Count how many lines in the material below hold the word "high"; the reply is that number alone.
The data Start Marker
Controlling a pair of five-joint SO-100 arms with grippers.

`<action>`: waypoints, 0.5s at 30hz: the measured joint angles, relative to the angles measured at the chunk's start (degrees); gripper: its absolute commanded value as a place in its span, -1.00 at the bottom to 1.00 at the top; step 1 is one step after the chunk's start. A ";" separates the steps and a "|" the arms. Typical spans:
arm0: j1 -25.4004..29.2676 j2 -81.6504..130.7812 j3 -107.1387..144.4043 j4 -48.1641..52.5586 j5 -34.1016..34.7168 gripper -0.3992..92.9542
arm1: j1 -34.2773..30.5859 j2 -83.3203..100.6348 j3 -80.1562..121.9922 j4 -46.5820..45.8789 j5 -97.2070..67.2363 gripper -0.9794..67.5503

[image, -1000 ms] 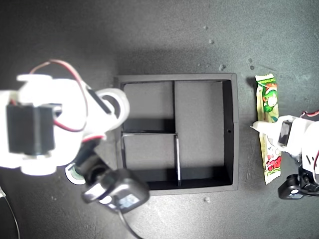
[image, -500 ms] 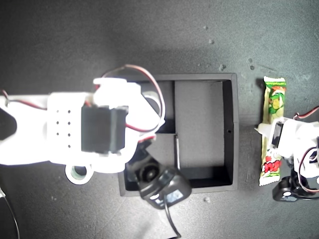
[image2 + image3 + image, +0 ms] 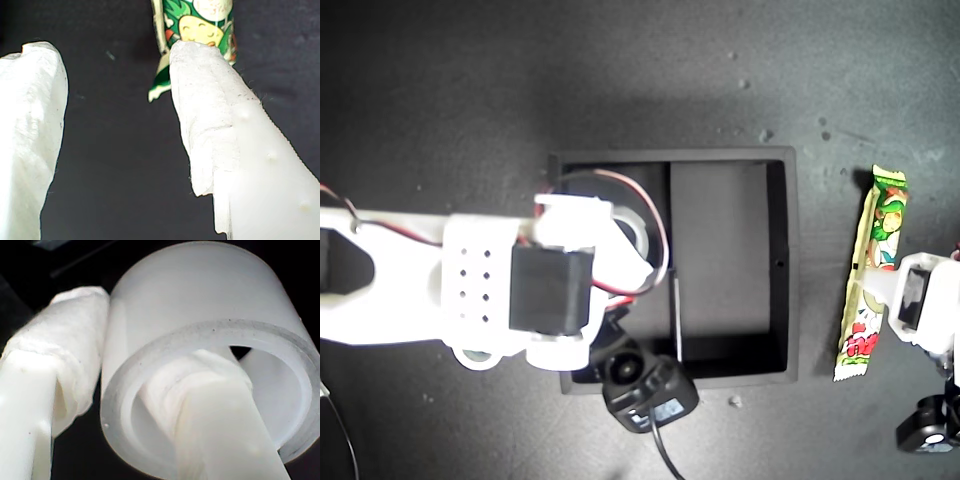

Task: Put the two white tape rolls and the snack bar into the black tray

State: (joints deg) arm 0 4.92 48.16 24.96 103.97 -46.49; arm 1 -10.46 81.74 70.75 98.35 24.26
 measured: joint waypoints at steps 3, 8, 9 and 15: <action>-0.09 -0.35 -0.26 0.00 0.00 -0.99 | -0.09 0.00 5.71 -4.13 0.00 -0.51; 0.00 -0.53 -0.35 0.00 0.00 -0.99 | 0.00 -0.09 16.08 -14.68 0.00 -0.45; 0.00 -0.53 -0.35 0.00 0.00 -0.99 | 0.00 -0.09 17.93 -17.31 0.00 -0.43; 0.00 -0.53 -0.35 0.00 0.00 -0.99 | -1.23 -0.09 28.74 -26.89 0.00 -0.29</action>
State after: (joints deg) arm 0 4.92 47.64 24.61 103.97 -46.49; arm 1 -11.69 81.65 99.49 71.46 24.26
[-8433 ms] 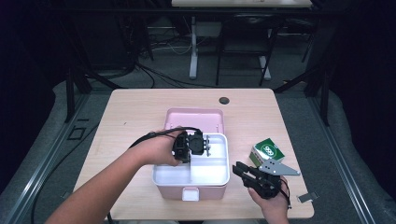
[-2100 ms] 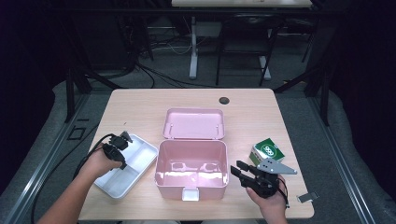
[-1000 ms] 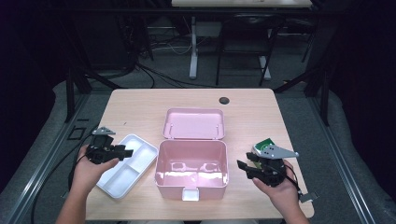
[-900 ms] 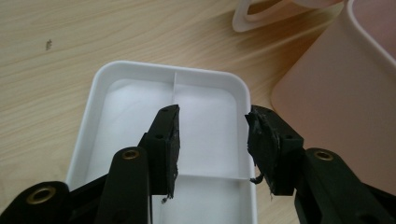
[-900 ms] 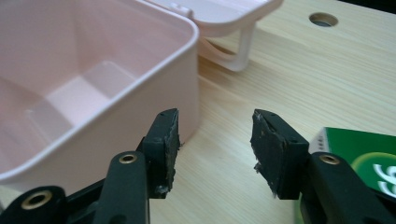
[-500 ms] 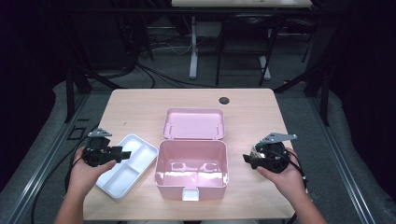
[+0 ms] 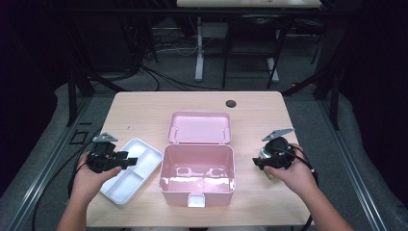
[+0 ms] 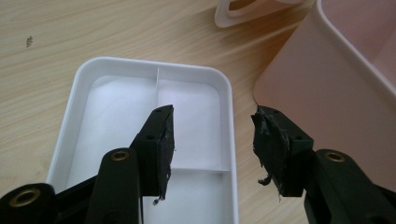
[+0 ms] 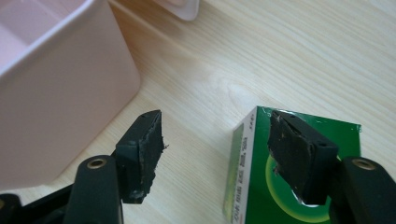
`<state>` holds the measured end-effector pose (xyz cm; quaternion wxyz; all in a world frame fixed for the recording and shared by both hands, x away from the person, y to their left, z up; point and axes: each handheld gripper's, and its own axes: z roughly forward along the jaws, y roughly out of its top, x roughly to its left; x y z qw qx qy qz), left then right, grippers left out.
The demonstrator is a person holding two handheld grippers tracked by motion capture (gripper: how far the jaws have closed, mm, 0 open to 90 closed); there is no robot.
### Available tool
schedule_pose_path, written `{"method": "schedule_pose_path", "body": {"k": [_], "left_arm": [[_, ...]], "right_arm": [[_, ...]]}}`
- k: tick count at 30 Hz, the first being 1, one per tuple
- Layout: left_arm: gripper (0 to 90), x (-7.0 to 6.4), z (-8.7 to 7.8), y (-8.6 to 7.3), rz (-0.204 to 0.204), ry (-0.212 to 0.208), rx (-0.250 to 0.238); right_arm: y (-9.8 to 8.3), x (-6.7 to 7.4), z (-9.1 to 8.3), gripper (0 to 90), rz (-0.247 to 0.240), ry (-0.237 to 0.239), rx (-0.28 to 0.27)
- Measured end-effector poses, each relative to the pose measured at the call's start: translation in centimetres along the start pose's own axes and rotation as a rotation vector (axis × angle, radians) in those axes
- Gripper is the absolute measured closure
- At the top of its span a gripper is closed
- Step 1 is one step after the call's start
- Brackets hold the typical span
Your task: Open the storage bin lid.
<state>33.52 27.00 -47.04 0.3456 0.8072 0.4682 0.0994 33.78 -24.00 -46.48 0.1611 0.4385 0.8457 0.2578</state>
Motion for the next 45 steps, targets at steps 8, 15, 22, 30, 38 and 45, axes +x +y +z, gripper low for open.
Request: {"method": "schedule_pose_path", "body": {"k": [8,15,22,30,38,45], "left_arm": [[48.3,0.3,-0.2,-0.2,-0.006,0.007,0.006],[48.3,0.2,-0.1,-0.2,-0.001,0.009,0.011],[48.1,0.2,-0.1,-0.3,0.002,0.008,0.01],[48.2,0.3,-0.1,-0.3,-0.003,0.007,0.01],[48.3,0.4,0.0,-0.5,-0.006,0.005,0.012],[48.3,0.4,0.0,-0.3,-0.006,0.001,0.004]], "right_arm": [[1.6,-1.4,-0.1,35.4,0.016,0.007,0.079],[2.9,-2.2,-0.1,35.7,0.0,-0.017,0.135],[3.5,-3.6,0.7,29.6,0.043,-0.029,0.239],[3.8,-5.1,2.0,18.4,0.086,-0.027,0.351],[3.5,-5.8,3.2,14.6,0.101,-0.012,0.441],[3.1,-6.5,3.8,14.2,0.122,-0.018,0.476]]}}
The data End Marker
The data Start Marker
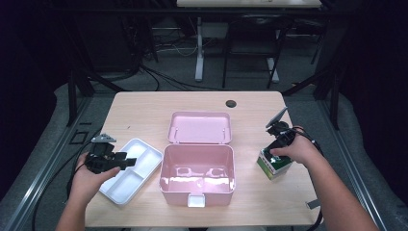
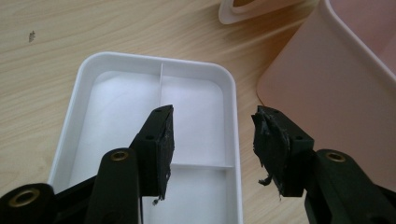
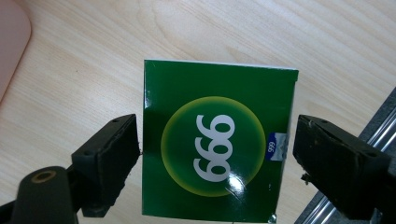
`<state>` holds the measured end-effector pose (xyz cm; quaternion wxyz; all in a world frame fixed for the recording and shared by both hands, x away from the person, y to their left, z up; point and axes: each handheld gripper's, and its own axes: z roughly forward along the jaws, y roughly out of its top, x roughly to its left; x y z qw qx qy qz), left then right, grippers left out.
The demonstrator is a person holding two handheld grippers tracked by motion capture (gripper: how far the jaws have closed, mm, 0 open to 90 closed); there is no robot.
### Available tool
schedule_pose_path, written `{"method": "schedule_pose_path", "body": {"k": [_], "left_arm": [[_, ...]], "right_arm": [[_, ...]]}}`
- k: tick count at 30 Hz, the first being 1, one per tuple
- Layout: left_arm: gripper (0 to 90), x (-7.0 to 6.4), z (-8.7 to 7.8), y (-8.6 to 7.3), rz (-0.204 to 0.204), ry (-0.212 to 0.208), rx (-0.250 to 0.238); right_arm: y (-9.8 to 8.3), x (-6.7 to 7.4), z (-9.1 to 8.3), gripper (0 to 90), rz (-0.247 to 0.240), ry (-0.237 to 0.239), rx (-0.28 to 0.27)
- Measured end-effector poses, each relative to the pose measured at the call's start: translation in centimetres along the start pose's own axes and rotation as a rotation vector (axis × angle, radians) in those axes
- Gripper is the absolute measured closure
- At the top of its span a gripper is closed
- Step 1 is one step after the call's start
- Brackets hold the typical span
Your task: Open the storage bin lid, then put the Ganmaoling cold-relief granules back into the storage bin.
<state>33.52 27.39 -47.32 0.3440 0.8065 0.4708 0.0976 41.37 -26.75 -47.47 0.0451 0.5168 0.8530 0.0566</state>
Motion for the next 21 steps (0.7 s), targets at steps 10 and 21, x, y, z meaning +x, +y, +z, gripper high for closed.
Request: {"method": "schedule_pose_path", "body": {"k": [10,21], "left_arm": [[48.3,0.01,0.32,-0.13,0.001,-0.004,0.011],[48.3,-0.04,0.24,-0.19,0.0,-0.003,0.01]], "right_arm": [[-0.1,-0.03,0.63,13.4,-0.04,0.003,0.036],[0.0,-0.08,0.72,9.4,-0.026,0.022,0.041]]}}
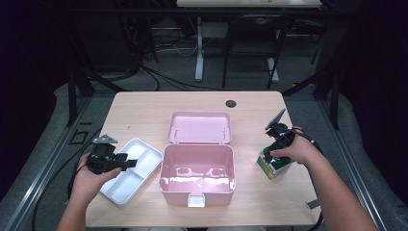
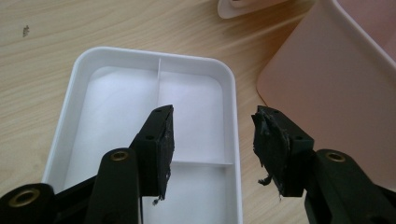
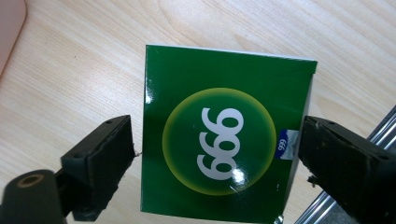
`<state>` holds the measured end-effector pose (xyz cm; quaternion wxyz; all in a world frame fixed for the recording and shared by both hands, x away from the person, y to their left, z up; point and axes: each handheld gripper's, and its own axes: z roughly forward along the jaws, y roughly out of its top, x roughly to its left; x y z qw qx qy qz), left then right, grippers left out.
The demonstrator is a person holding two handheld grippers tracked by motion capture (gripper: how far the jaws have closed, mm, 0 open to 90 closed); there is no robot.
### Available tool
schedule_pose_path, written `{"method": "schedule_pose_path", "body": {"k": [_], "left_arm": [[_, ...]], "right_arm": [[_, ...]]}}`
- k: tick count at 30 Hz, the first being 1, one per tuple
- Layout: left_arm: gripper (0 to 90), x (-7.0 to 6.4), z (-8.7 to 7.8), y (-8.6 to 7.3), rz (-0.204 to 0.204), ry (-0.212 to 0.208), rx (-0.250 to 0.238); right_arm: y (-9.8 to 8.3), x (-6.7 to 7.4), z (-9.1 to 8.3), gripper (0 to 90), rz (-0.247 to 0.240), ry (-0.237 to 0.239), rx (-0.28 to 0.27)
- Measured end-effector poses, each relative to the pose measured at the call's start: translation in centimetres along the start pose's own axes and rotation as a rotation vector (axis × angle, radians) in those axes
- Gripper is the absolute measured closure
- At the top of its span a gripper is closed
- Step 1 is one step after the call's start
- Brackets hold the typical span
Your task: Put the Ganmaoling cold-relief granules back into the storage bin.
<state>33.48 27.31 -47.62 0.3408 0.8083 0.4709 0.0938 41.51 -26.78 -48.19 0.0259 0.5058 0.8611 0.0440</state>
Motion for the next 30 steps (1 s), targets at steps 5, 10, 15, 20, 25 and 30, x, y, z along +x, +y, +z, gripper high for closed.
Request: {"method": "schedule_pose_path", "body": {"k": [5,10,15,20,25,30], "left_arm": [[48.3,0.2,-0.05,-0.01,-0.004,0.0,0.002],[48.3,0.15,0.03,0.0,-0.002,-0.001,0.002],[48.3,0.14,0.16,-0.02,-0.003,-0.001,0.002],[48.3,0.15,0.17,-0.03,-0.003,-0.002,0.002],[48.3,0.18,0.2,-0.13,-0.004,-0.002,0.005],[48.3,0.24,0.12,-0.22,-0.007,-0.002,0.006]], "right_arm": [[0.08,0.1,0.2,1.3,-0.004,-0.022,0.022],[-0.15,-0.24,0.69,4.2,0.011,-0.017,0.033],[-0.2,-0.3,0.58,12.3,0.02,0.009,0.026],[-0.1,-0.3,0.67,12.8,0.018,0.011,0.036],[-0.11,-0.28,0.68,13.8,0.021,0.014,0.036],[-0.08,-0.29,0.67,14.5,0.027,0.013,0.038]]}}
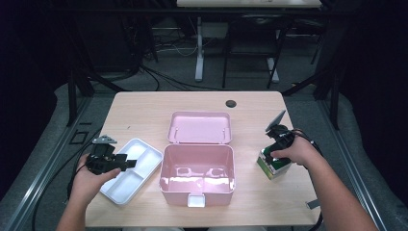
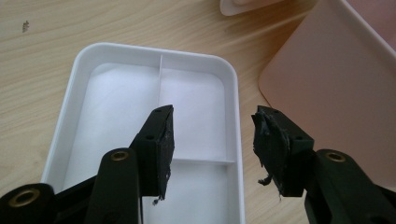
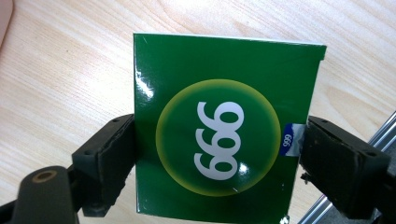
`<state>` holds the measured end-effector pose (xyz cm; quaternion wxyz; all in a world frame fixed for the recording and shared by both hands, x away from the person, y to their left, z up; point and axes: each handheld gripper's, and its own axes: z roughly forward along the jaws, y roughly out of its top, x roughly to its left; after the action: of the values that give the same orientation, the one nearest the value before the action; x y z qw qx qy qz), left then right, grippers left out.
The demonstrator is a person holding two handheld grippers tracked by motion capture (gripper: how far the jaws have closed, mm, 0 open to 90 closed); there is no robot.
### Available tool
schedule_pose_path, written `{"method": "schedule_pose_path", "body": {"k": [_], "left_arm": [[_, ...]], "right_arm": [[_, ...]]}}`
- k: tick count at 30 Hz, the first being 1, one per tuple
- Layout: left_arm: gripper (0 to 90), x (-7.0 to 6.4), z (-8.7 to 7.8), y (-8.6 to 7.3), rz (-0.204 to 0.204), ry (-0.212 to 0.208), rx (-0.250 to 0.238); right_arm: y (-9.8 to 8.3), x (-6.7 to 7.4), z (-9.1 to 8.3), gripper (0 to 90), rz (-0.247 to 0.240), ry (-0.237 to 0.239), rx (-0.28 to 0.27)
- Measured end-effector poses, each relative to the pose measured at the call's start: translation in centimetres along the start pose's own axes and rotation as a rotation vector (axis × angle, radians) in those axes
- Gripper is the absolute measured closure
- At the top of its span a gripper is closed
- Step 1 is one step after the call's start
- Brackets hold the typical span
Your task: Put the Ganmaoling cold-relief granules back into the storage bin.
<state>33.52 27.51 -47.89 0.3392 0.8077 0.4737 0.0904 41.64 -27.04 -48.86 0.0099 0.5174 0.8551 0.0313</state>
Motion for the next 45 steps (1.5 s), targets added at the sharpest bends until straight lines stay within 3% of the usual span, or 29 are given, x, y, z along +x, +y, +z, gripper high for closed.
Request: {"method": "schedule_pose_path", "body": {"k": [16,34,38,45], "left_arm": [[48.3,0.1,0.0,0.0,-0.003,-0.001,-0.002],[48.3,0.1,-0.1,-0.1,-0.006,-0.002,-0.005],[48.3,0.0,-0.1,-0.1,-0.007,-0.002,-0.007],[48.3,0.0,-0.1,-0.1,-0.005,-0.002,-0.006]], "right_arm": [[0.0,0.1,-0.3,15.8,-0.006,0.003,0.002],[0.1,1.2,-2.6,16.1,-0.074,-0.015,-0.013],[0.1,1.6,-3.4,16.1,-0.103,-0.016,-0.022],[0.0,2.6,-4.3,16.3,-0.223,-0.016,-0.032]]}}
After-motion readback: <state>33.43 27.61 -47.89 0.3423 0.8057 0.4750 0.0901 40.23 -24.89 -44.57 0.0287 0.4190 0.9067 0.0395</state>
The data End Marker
### [Exercise output]
3